On the Variability of Dissolution Data

Abstract

Purpose. To investigate dissolution data variability and its origins.

Methods. The Weibull function with four parameters, t₀ (dissolution lag-time), K (the rate parameter), β (the shape parameter) and D (the fraction dissolved as t →∞), is used to describe the dissolution curve. The variance of the dissolution data is expressed in terms of these parameters and their individual variances σ² _t0, σ² _K;, σ² _β, and σ² _D. These four variances originate from variable physical properties of the dosage units and from a variable dissolution environment. Therefore, dissolution data variability depends on both, the functional form of the curve and on the variance of the physical conditions. The use of this method enables the elucidation of the sources of dissolution data variability.

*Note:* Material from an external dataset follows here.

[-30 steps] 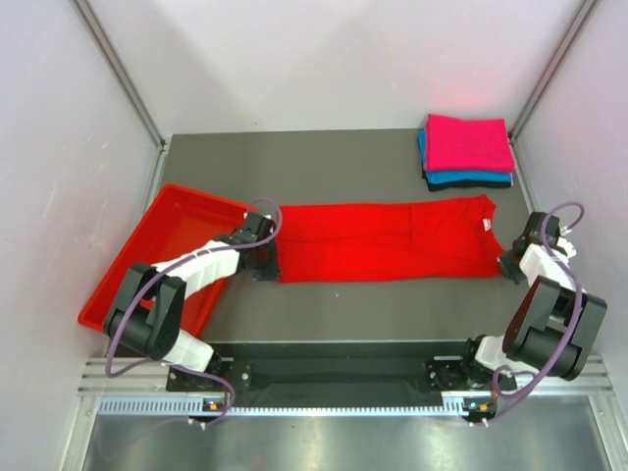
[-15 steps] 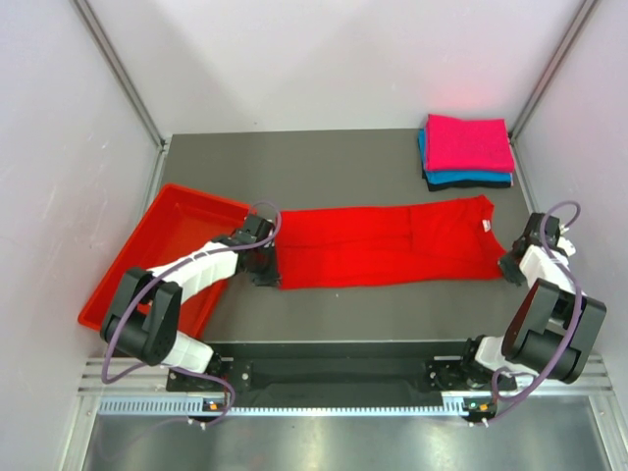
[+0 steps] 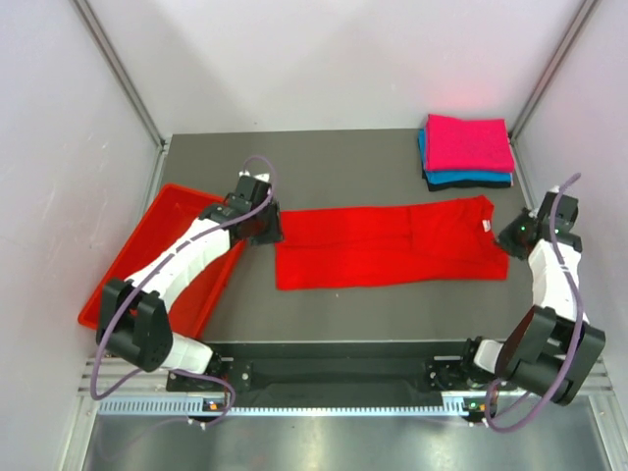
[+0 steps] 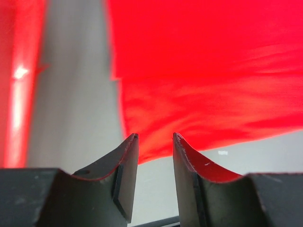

Results. In the case of a sigmoidal dissolution curve (β > 1), data variance is zero as dissolution begins (following dissolution lag-time). This initial variance diverges when the dissolution curve is non-sigmoidal (with β < 1) but assumes a finite value, proportional to the dissolution lag-time variance (σ² _t0) when the data fits a regular first order rate curve (β = 1). Following a long dissolution time, data variance attains a constant value equal to the dissolution extent variance, σ² _D. When the dissolution curve is sigmoidal and the variability related to the dissolution extent is sufficiently small (σ_D/D << 1), a maximum in the variance is expected at some intermediate time point (corresponding to the curve inflection point, when the main source of variability is dissolution lag-time t₀, or around t = 1/K + t₀, when the main sources of variability are the rate parameter K or the shape parameter β). When the curve is sigmoidal (β > 1) and the main source of variability relates to the dissolution extent, the overall variance grows with time all the way to the plateau of the dissolution curve. With a non-sigmoidal dissolution curve (β ≤ 1), data variability decreases with time soon after dissolution begins. In that case, if the main source of variability is the dissolution lag-time (t₀), the variance decreases all the way to the plateau of the dissolution curve. If the dissolution extent, D, is the main source of variability, a minimum in the variance is expected at some intermediate time point. The dissolution relative variance, on the other hand, diverges as dissolution begins and decreases with time at least until 63% of the drug is released, irrespective to the Weibull parameter values. Later, it may decrease or increase, attaining a fixed value (σ² _D/D²) at the plateau of the dissolution curve.

Conclusions. The particular time dependence of dissolution data variance is well defined in terms of the Weibull shape parameters and their individual variances. Dissolution data variability may decrease or increase with time along the curve. It may attain a maximum or a minimum value at some intermediate time point. It may converge or diverge as dissolution begins. When the dissolution data is well fitted to the Weibull function, the sources of data variability (in terms of the Weibull parameters) may be elucidated. The variability of dissolution data originates from physical sources but is also dependent on the functional form of the curve.